Task requirements »
All records are to be restated word for word, with pictures excluded.

** Data for this exercise follows **

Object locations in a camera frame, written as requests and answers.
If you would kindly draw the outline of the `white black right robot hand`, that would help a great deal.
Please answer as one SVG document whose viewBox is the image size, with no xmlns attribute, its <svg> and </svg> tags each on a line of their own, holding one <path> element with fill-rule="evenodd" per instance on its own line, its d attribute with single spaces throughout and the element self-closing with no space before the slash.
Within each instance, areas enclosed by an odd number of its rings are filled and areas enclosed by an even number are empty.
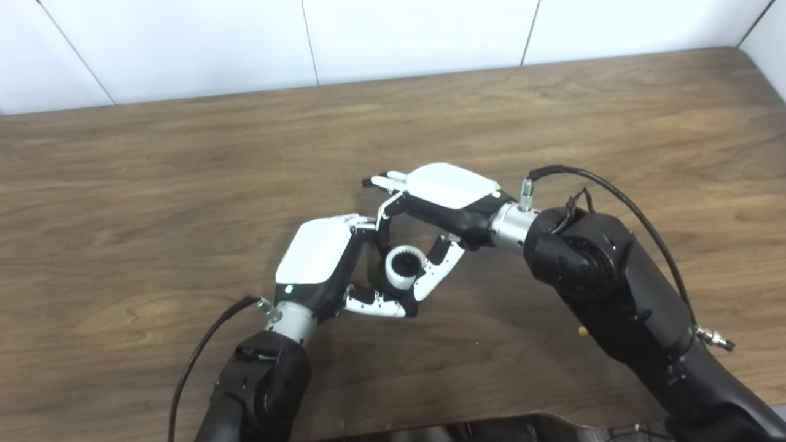
<svg viewBox="0 0 786 442">
<path fill-rule="evenodd" d="M 418 305 L 457 266 L 466 252 L 500 246 L 500 222 L 514 199 L 492 179 L 451 163 L 428 163 L 410 173 L 387 171 L 363 179 L 387 193 L 377 223 L 407 215 L 441 230 L 429 250 L 391 248 L 378 271 L 384 282 L 413 289 Z"/>
</svg>

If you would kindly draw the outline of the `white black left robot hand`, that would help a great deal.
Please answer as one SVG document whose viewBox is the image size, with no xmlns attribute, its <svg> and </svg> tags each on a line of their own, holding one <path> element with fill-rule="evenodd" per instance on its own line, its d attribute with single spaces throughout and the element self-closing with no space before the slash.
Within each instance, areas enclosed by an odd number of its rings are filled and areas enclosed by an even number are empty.
<svg viewBox="0 0 786 442">
<path fill-rule="evenodd" d="M 274 304 L 297 304 L 323 324 L 345 309 L 391 318 L 415 318 L 420 312 L 413 289 L 400 289 L 382 276 L 362 285 L 354 282 L 366 244 L 379 257 L 391 252 L 388 222 L 346 214 L 312 219 L 298 228 L 275 274 Z"/>
</svg>

** End of Data for this exercise **

Your solution »
Object locations in a camera frame, written as requests and answers.
If you would kindly draw the outline of the `white black right robot hand`, that would help a great deal.
Please answer as one SVG document whose viewBox is the image size, with no xmlns attribute, its <svg> and </svg> tags each on a line of their own, holding one <path> element with fill-rule="evenodd" per instance on its own line, its d attribute with single spaces throughout and the element self-closing with no space before the slash.
Within each instance, areas enclosed by an odd number of its rings are filled and areas enclosed by an even number are empty.
<svg viewBox="0 0 786 442">
<path fill-rule="evenodd" d="M 418 305 L 457 266 L 466 252 L 500 246 L 500 222 L 514 199 L 492 179 L 451 163 L 428 163 L 410 173 L 387 171 L 363 179 L 387 193 L 377 223 L 407 215 L 441 230 L 429 250 L 391 248 L 378 271 L 384 282 L 413 289 Z"/>
</svg>

If you would kindly draw the outline of the `white black left robot hand`, that would help a great deal.
Please answer as one SVG document whose viewBox is the image size, with no xmlns attribute, its <svg> and </svg> tags each on a line of their own, holding one <path> element with fill-rule="evenodd" per instance on its own line, its d attribute with single spaces throughout and the element self-closing with no space before the slash.
Within each instance, areas enclosed by an odd number of its rings are filled and areas enclosed by an even number are empty.
<svg viewBox="0 0 786 442">
<path fill-rule="evenodd" d="M 274 304 L 297 304 L 323 324 L 345 309 L 391 318 L 415 318 L 420 312 L 413 289 L 400 289 L 382 276 L 362 285 L 354 282 L 366 244 L 379 257 L 391 252 L 388 222 L 346 214 L 312 219 L 298 228 L 275 274 Z"/>
</svg>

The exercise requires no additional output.